The Great Gatsby Critical Perspectives: Marxist Theory

Automobiles

1. Consider instances where the automobiles figure into a scene’s action – e.g. deciding who will ride with whom on their jaunt to New York, Tom’s toying with Wilson about selling his car, etc. Create a list of these scenarios.

2. Within each scenario you have listed, determine if there is a power struggle indicated. If so, who is involved? What social classes are represented? What is the outcome of the power struggle? How do social class and/or gender and/or ethnicity affect the outcome?

3. What role does the automobile play in the distribution of power and the exertion of power in the novel?

Middle Class Narrator

1. What factors establish Nick as closer to middle class than the upper or lower classes?

2. Consider the social classes (include the criminal element) represented throughout the novel. Which characters are representative of each class? How is each character portrayed? How does the Fitzgerald’s use of diction and detail contribute to this portrayal of each character? To whom does Nick appear to be sympathetic? 3. How does Nick treat characters differently? Is this treatment directly related to the character’s social status?

4. How would the novel change if it had been narrated by someone from the Valley of Ashes or by someone form East Egg?

Power, Social Class, and the American Dream

1. Which characters exert power over other characters? What is the source of their power?

2. In what sense is it significant that the only person in the novel that Nick grows close with is Gatsby?

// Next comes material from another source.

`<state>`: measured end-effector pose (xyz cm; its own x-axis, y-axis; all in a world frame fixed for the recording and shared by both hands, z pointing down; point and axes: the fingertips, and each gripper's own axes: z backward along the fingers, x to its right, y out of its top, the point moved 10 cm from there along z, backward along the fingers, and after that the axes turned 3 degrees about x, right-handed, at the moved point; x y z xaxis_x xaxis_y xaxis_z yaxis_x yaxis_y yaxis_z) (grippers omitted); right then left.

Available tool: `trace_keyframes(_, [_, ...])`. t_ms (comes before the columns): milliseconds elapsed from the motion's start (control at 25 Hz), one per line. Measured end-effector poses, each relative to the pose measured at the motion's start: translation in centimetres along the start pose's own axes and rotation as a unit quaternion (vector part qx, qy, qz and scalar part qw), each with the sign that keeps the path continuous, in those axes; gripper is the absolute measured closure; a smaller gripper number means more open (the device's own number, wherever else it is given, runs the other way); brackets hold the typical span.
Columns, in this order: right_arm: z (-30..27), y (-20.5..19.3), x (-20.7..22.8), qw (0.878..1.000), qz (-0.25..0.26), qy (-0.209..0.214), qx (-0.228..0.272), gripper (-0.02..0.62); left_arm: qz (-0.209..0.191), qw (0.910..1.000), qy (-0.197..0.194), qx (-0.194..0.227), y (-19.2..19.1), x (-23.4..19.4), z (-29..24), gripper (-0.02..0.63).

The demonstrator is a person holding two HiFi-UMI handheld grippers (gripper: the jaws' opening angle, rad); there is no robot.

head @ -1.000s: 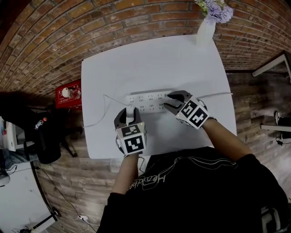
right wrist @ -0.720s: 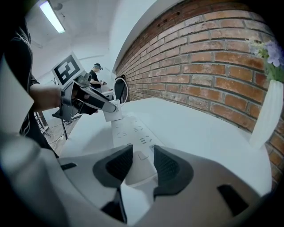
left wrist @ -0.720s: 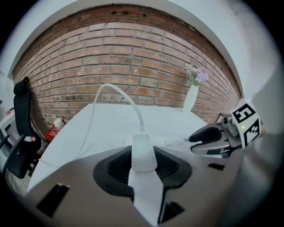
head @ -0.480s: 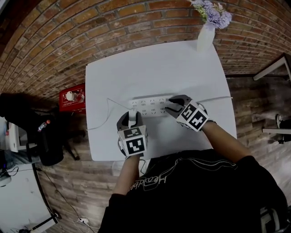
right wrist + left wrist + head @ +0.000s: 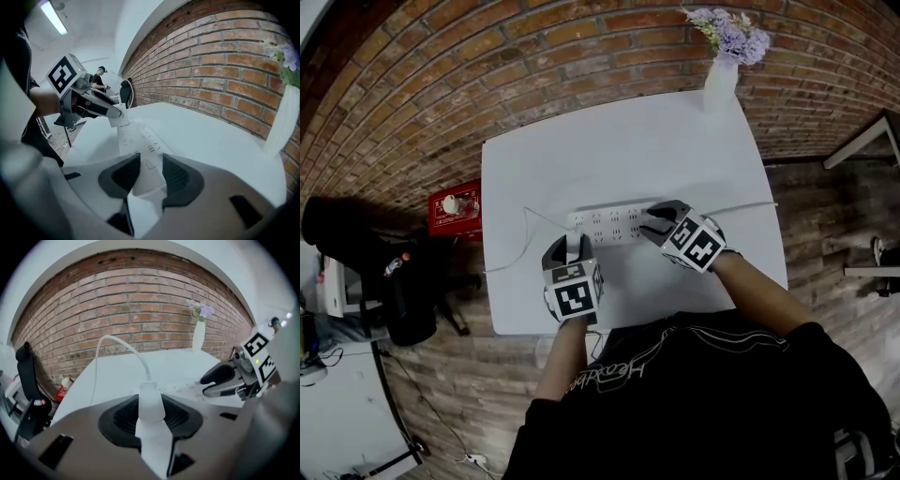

3. Is wealth at the root of the social conflict in the novel or is something else? Explain.

4. What do the three main settings for the novel – East Egg, West Egg, and the Valley of Ashes – suggest about the distribution of power and wealth in the novel? 5. To what extent does the novel criticize rampant materialism and the abuse of power? To what extent does it condone or even celebrate it?

6. How would the issues of wealth and power play out if the novel were set in the current decade as opposed to the 1920s?

7. To what extent does the novel provide an illustration of the failure of the American Dream? According to the novel, what is to blame for this failure?

Writing

Discuss how George and Myrtle Wilson provide the necessary support for critically viewing The Great Gatsby through the Marxist Theory lens. How does the couple serve as the primary illustration of the exploitation of the poor by those who are wealthy and/or powerful?